The web is vast, if you really wanted to get away with stealing someone’s website it would be relatively easy. The exception to that would be when you accidentally leave the analytics code from the stolen website in place and that’s exactly what’s just happened to me.
A couple of weeks back my analytics started tracking visits to a page that has never existed on my website. A page with a Portuguese URL. I knew what had happened straight away though as it’s not the first time that my code has been stolen (and stolen badly).
Here’s a snippet of the stolen code
The code that has been copied is from a landing page designed to promote my upcoming ebook Go Freelance. The stolen version appears to be promoting a Portuguese weight loss workbook that also helps you take control of your emotions. Handy.
It’s all about the source
The font still works?
Interestingly the font appears to be functioning fine which either means that Typekit is allowing the font to be served on a different domain or Carol Ferrera has gone to the trouble of getting the font working. Neither seem particularly plausible.
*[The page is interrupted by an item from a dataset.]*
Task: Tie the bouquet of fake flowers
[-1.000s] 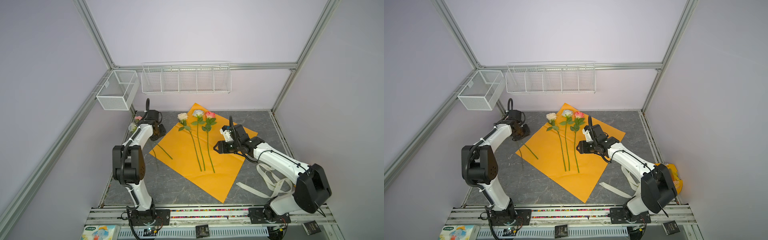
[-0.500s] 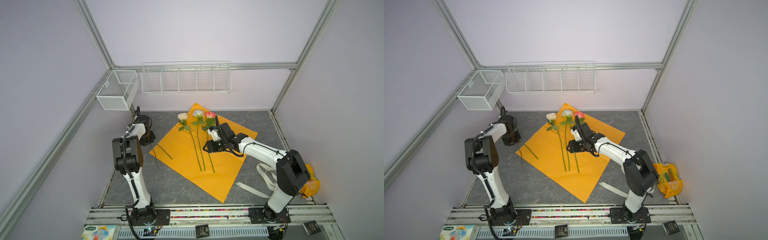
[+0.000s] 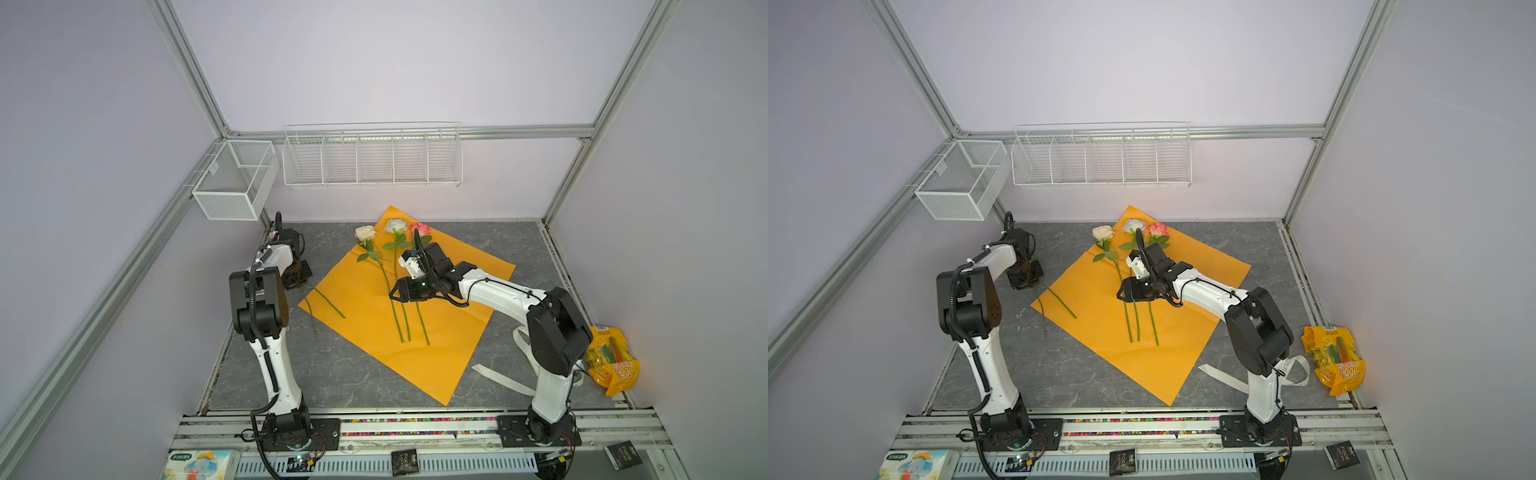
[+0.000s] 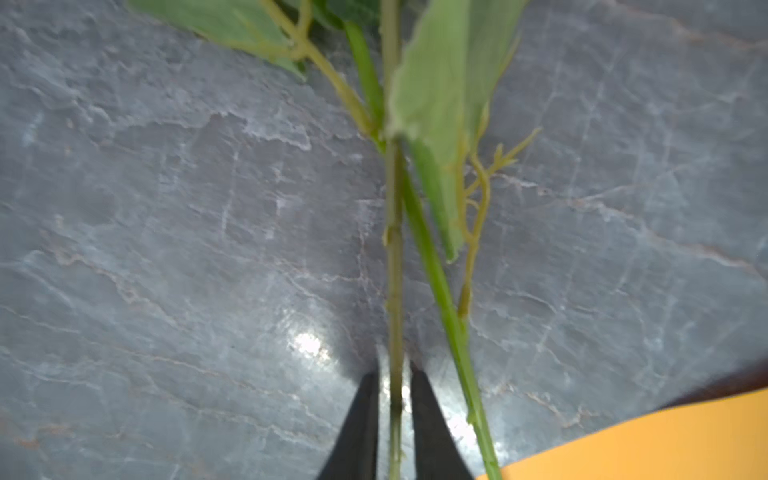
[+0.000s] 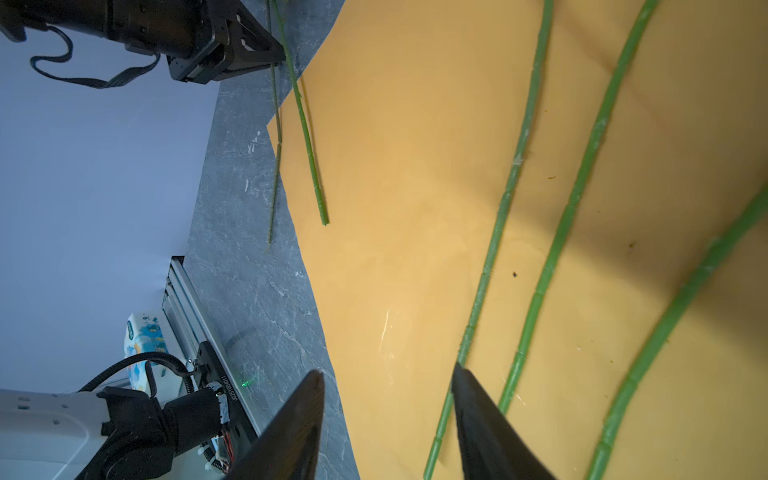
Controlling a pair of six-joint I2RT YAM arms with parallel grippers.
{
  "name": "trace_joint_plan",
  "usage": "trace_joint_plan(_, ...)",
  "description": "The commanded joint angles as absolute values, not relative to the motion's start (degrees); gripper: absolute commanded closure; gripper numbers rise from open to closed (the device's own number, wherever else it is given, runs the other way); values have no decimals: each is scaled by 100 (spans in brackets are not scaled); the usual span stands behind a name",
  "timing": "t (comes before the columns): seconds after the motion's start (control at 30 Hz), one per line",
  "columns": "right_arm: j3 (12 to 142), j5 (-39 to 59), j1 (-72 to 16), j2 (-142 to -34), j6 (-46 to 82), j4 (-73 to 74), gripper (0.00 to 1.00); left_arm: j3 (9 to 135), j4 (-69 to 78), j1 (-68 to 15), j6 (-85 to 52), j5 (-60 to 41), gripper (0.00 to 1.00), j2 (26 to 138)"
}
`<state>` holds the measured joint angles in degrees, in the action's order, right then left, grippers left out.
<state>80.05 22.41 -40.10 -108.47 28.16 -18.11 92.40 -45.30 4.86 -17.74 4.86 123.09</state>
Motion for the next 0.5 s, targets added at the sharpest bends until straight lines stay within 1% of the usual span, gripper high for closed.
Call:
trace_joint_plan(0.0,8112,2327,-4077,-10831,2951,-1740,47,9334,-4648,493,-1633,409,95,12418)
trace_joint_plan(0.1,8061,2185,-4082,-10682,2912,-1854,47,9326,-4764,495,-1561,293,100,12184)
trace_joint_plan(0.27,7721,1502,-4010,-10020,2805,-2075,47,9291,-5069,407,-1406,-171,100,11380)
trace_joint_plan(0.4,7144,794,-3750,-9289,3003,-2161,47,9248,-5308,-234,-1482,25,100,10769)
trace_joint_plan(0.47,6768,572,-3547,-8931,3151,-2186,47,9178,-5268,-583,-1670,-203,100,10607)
I’ve dropped Carol Ferrera an email to find out why she’s stolen my page and to get some kind of explanation. I’ll update this post when, or if I hear back.
Although I’m yet to receive a response from Carol Ferrera following my email and message on Facebook, Google Analytics is showing her webmail address as a referrer to my website today.
This would seemingly mean that Carol Ferrera has indeed seen my email and has had a look at my website. I’d imagine by now that she’s aware of this post. Whether she will get back to me or not I do not know, it doesn’t seem likely.
Carol Ferrera emailed me over the weekend and apologised for copying the website. It wasn’t clear whether it was someone else that had done it, or she’d done it herself. The page has since been changed and my Google Analytics is no longer tracking links to the page.